Material supplied START

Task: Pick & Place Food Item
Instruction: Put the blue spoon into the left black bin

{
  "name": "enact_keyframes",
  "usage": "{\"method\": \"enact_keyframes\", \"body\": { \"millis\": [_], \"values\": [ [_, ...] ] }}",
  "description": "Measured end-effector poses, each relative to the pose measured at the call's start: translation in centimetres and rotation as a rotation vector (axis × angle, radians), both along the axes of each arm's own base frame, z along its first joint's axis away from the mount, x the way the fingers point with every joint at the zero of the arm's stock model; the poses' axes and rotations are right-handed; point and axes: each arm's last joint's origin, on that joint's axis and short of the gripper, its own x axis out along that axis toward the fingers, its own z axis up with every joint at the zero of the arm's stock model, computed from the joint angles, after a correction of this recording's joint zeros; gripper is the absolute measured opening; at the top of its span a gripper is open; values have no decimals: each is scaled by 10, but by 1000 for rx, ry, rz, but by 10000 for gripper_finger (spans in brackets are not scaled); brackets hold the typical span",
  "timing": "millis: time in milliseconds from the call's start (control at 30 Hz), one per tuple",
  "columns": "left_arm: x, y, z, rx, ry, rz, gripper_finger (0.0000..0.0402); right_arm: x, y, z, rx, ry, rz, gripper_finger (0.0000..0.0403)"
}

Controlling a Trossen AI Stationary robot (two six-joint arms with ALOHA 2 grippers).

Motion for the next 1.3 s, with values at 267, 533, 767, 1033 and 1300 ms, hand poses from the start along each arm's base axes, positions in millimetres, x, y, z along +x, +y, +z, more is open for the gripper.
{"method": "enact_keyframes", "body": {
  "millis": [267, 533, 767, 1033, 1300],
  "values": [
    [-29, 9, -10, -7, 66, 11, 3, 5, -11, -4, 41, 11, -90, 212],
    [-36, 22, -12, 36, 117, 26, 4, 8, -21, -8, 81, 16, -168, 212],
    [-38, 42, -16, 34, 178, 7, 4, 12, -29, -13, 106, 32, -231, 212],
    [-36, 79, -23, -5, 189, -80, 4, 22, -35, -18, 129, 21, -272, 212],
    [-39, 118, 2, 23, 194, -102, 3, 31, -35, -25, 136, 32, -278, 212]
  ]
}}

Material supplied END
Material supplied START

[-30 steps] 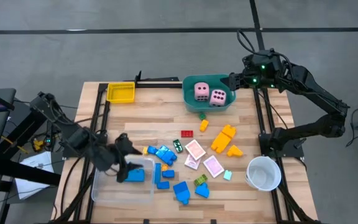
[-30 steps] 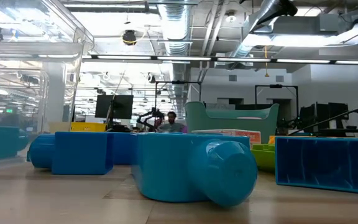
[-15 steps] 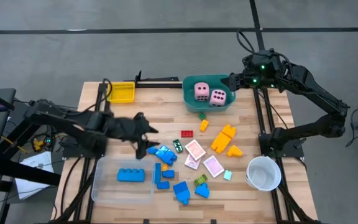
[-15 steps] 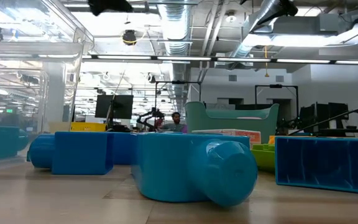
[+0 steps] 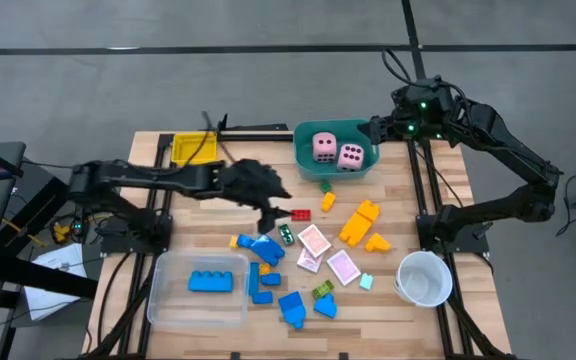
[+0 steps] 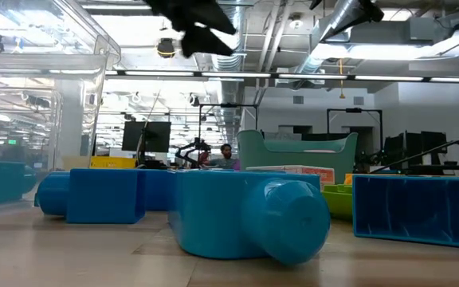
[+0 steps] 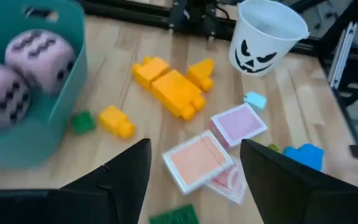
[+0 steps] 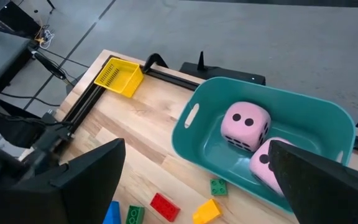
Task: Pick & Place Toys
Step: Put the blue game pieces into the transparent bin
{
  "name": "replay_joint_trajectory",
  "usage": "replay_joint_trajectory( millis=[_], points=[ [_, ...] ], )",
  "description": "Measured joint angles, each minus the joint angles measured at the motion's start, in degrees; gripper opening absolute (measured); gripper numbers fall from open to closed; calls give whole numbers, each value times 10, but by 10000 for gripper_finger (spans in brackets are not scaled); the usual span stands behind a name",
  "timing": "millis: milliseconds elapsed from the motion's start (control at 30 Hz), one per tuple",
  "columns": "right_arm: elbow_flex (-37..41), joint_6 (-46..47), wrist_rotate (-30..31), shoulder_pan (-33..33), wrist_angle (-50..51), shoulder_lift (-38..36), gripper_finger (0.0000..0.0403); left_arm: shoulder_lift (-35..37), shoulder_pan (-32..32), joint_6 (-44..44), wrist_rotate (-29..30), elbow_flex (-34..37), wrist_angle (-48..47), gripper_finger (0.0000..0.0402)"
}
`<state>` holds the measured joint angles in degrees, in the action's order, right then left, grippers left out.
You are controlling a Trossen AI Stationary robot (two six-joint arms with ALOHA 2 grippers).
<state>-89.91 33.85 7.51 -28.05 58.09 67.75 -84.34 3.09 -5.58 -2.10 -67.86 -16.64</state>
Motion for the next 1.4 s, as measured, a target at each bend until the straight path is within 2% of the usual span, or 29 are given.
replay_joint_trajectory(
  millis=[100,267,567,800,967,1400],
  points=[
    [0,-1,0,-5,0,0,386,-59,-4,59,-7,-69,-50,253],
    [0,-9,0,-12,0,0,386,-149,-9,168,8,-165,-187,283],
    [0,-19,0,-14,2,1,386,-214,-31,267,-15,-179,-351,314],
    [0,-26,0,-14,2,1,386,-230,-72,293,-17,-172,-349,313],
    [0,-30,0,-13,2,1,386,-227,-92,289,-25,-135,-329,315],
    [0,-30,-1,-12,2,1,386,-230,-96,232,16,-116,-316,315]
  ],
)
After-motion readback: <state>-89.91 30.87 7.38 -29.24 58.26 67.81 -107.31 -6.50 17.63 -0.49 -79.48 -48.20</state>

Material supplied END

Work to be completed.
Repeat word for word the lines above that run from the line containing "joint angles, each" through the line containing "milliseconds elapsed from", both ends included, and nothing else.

Answer section.
  "description": "Measured joint angles, each minus the joint angles measured at the motion's start, in degrees; gripper opening absolute (measured); gripper numbers fall from open to closed; calls give whole numbers, each value times 10, but by 10000 for gripper_finger (spans in brackets are not scaled); the usual span stands behind a name",
  "timing": "millis: milliseconds elapsed from the motion's start (control at 30 Hz), one per tuple",

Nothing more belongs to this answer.